### Work to be completed
Beneath this instruction is a block of data; output from it exactly the lines that run from the one containing "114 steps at" through the one containing "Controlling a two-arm", inclusive.

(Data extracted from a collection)
++++

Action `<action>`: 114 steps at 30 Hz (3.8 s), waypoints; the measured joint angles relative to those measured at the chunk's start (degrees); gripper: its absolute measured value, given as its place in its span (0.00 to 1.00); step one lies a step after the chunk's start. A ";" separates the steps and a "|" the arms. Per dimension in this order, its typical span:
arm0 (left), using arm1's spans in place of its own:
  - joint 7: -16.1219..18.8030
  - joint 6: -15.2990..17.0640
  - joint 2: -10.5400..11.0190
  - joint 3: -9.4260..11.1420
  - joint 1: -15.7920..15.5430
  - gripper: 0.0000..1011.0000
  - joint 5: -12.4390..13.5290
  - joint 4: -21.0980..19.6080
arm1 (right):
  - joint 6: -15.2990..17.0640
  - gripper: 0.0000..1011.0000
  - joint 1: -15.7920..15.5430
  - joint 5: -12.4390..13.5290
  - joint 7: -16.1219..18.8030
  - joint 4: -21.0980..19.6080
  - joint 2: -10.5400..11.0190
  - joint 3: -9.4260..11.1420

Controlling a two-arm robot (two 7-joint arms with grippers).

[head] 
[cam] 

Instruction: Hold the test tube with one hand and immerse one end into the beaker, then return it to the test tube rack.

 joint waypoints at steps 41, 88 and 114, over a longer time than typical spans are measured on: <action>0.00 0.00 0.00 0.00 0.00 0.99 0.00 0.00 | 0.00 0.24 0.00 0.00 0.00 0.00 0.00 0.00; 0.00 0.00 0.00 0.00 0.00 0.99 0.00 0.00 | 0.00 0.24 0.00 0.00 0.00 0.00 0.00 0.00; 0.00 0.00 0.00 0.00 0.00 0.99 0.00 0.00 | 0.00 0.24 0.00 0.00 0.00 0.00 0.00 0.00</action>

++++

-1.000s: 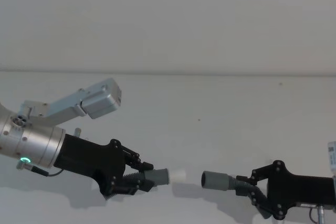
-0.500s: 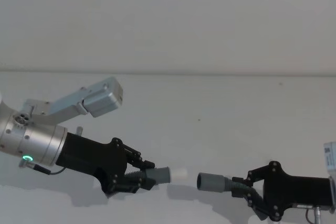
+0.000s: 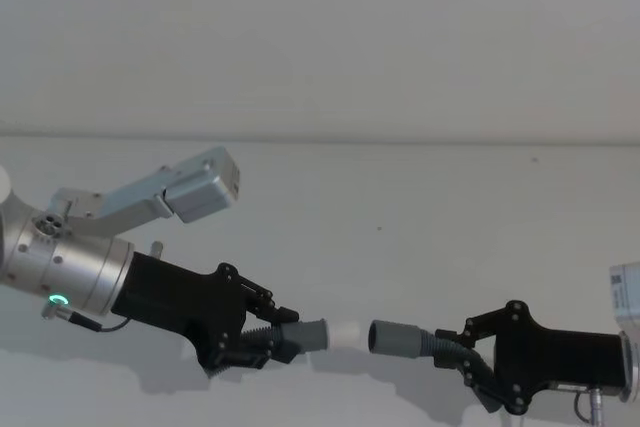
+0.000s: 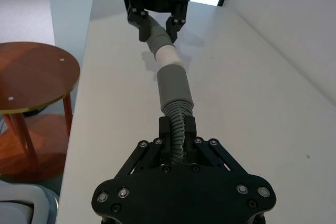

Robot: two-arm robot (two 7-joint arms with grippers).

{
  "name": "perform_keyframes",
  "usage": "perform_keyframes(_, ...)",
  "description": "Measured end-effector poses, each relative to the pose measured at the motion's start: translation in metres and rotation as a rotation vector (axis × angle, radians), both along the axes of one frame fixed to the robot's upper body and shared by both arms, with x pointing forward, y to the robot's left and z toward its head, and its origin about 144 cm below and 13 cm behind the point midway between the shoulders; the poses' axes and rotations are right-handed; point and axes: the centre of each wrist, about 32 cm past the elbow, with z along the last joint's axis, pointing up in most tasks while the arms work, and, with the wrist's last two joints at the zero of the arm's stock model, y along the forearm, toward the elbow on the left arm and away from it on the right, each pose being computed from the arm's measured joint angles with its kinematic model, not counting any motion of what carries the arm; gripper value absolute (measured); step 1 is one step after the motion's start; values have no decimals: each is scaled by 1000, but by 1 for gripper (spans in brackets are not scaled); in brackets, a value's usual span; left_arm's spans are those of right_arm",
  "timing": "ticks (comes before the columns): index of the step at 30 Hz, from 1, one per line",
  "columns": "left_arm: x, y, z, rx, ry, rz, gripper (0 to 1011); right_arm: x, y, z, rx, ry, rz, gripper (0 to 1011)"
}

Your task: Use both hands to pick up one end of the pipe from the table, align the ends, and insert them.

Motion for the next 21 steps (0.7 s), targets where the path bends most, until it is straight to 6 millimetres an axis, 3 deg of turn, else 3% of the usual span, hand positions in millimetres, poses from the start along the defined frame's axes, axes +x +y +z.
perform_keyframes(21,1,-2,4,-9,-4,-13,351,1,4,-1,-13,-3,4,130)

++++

### Solved problem
Action `<action>`: 114 steps at 30 Hz (3.8 s), waypoints; the measured joint angles relative to those measured at the chunk's start (degrees); gripper: its absolute measured value, given as its place in its span (0.00 to 1.00); step one lies a step after the chunk's start. A ";" separates the steps and a "|" the arms. Per dimension in this order, its typical span:
arm0 (left), using arm1's spans in place of its own:
  - joint 7: -16.1219..18.8030
  - joint 6: -15.2990..17.0640
  - joint 2: -10.5400..11.0190
  - joint 3: -9.4260..11.1420
  - joint 1: -15.7920..15.5430
  - gripper: 0.0000..1011.0000
  - joint 5: -12.4390..13.5290
  - joint 4: -21.0980..19.6080
arm1 (right):
  - joint 6: -15.2990..17.0640
  - gripper: 0.0000..1011.0000
  - joint 1: -15.7920..15.5430
  - joint 5: -12.4390..13.5290
  - joint 7: -16.1219..18.8030
  - joint 4: -21.0980..19.6080
  - joint 2: -10.5400..11.0190
  - joint 3: -9.4260..11.1420

Controlling a two-arm robot (two 7-joint arms with grippers).

No further output is needed for the exercise.